Her cloud was not with her the morning of August 23, 1966. It sat sentinel in the sky above the banks of the Mekong in Cambodia. It absorbed the dense moisture in the air and swelled to cover the sun, giving shade to the dying man on the ground below. On October 13 the cloud accompanied an officer and a chaplain to the woman’s house offering condolences and prayers. The cloud watched them drive away, and hours later it wept tears made up of the river her husband had died next to.

“Doesn’t look like we are going to have any rain today either” the aide said to the woman. “It would be nice to have a shower to cool things off some,” she continued. She always spoke to patients, whether they responded or not. She told other staff that it was disrespectful not to acknowledge them, but the truth was that the silence of the dying unnerved her.

She lay on the cool soil in her yard staring up at the cloud, but not really seeing it. She had been working in her yard when the stroke had occurred. Her last conscious thought had been of her son, she needed to call him that afternoon to remind him of something. The cloud stayed with her until the neighbors returned from church and found her. It followed the ambulance to the hospital and worried until she had been stabilized. It sat patiently with her over the weeks, hoping she would notice it one last time.
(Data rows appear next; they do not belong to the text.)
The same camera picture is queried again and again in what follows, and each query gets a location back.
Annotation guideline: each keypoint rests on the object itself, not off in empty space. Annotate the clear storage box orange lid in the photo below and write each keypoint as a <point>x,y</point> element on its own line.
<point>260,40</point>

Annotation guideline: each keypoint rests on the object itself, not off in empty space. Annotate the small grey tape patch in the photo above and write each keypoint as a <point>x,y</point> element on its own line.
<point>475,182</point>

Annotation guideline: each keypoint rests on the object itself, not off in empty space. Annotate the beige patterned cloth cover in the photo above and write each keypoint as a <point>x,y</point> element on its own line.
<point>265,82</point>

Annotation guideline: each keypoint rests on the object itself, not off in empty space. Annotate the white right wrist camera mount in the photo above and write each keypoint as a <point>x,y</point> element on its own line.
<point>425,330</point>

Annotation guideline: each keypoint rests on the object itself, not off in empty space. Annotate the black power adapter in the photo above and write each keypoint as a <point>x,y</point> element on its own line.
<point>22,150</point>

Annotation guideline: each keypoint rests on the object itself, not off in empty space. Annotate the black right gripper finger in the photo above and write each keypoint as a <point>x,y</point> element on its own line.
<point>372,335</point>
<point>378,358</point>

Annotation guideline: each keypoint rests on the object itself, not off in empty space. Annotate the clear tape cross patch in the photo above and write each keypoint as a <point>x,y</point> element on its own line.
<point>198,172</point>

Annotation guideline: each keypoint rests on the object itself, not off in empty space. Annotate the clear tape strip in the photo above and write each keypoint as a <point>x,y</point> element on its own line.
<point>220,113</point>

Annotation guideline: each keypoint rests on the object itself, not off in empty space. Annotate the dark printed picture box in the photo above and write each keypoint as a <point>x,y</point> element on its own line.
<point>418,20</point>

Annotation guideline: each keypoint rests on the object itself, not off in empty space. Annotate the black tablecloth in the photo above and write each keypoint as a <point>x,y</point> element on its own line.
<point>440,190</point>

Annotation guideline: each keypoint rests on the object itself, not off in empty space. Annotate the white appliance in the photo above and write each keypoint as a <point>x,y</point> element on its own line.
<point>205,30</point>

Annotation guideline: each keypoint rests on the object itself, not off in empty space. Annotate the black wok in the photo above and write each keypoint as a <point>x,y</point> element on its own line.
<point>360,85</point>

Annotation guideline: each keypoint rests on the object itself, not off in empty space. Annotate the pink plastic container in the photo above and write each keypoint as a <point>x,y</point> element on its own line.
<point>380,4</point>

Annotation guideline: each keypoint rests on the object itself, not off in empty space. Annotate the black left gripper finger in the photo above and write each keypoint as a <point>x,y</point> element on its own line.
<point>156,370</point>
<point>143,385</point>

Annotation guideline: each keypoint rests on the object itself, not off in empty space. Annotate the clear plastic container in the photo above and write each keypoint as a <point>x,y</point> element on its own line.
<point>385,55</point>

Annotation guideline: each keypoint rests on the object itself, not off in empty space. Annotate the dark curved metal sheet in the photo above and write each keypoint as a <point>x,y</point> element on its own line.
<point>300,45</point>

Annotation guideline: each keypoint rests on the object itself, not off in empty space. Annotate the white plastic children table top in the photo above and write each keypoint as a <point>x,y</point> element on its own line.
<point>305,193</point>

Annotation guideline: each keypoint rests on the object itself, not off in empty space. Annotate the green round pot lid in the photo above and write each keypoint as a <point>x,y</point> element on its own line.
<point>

Her family arrived. Her son paced outside the room until he could find the courage to walk in. He sat beside his mother on that last day and covered her hand with his. He ran his fingers over her wedding ring and watched the sun turn the stone in it to rainbow prisms that delighted him as a small boy. The ring was loose on his mother’s finger; her hand was so small on the cover. He wished she could see him, but her eyes were facing the window. A cloud was there, a small fat cloud. When he was little his mother told him fanciful stories about a cloud that followed her, and pointed a cloud out to him that she swore was always there. He would look for it when he was a child, and show her excitedly when he would see it hovering near their home. He had forgotten about that cloud until just now.

The cloud was just outside the window, so close she could touch it. She could feel her son’s hand on hers and in her mind squeezed it as much love as she could. She slipped it out from under his and extended it toward the window. The cloud was so close; did they see it? In an instant the waiting cloud enveloped her and when she finally closed her eyes she felt every loving embrace she had ever known. It was her family, and her husband, her son, her best friend. She held on tightly and felt herself grow light and full as the cloud. She felt the sun lift her and spread her soul like glittering motes of dust through the air.